Quando a morte é selada no Pronto Socorro

Manoel Jacó, cujo apelido é Israel, é um jovem e talentoso jornalista.  Apaixonado por fotografia, vive insatisfeito pelos baixos salários pagos no estado aos profissionais da imprensa.  Mas é em virtude disso que precisa se submeter a relações de trabalho precarizadas.  Atua como freelancer de uma emissora de rádio na cidade em que escolheu viver.  Sua função de freelancer inclui dirigir o carro, alugado, com que a equipe de esportes da rádio se desloca para cobrir jogos em outras cidades.
Nessa noite, Jacó precisa correr além do que já está acostumado.  Um dos auxiliares do jogo que vai cobrir segue de carona com a equipe da rádio.  Não se sabe bem a velocidade - mas ela supera os 140 km/h.  De repente, um animal na estrada e o choque.   Dos cinco ocupantes do veículo, três têm ferimentos leves.  O auxiliar morre na hora.  Jacó é atingido pelo corpo de seu carona.  Não sofre qualquer lesão na cabeça ou em órgãos internos - o único ferimento é na coluna cervical.  Duas vértebras seriamente lesionadas - C3 e C4.
O socorro da SAMU é o que de mais rápido poderia haver.  Chega à emergência do maior hospital do estado, consciente.  É ali que seu destino é selado.  O neurocirurgião platonista constata as graves lesões e sabe que a intervenção cirúrgica precisa ser realizada nas primeiras horas após o trauma.  Caso contrário, a evolução do quadro de saúde do paciente seria catastrófica - a lesão provocaria, talvez em menos de doze horas, a falência da função cardiorrespiratória.

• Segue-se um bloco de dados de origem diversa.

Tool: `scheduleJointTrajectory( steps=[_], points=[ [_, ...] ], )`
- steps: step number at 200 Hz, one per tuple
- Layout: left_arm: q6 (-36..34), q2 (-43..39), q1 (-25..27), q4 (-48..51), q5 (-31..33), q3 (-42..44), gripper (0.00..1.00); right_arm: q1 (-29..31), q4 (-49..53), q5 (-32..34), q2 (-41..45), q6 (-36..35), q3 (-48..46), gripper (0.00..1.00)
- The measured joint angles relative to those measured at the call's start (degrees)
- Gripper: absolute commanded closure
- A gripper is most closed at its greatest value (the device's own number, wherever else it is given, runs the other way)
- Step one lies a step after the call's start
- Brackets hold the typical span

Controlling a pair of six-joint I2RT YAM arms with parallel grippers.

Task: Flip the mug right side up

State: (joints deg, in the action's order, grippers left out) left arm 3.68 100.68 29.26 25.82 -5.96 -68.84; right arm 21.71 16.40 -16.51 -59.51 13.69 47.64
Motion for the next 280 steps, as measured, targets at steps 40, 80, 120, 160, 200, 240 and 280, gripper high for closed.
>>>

A sorte de Jacó estava selada porque ali não estava um médico exatamente ético.  Apesar de a cirurgia ser necessariamente de emergência, ele informa a família que a intervenção somente poderia ser realizada seis dias depois.  A não ser que...
A não ser que a família aceite realizar a cirurgia em outro hospital - particular - e pague as despesas com materiais médicos necessários para a operação - além dos honorários.  A família não aceita e o médico faz pressão.  Por fim, é chamado um médico amigo da família e se consegue vaga em outro hospital, onde a cirurgia poderia ser agendada.  O plantonista impede, no entanto, a transferência de Jacó.  Agora já se passaram dezoito horas desde o acidente.  E Jacó sofre a primeira parada cardiorrespiratória.  Entupado, é colocado em coma induzido.  Já é tarde.  Mesmo que a família por fim consiga realizar sua transferência cerca de 24 horas depois de ter sofrido sua primeira parada, Jacó não conseguirá mais ficar estável o suficiente para ser submetido à cirurgia que, feita na emergência do primeiro hospital onde foi atendido, poderia ter-lhe salvado a vida.  Graças a um médico que pensou no lucro antes de pensar na sua vida, a sorte de Jacó foi selada ainda nas primeiras horas depois do acidente.  Morreu, jovem, nove dias depois.
Esse texto não é uma pura ficção.  Qualquer semelhança a fatos reais não terá sido mera coincidência.
Todos os dias Jacós estão morrendo nas filas dos hospitais nas mãos de médicos que atuam como uma verdadeira máfia de branco - visam o lucro antes de tudo.
Segundo relatos de uma fonte, o modus operandi mais comum da máfia de branco é faturar em cima do SUS incluindo nos procedimentos cirúrgicos materiais nem sempre necessários, como próteses ou placas.  Do valor pago pelo SUS pelos materiais, uma porcentagem é repassada pelo fabricante ou seu representante comercial ao médico que realizou o procedimento.  No caso de Jacó, a tentativa foi empurrar a cirurgia para um hospital particular, cobrando dos familiares os custos que poderiam ser cobertos pelo SUS.  Como se uma cirurgia de emergência pudesse ser realizada como eletiva.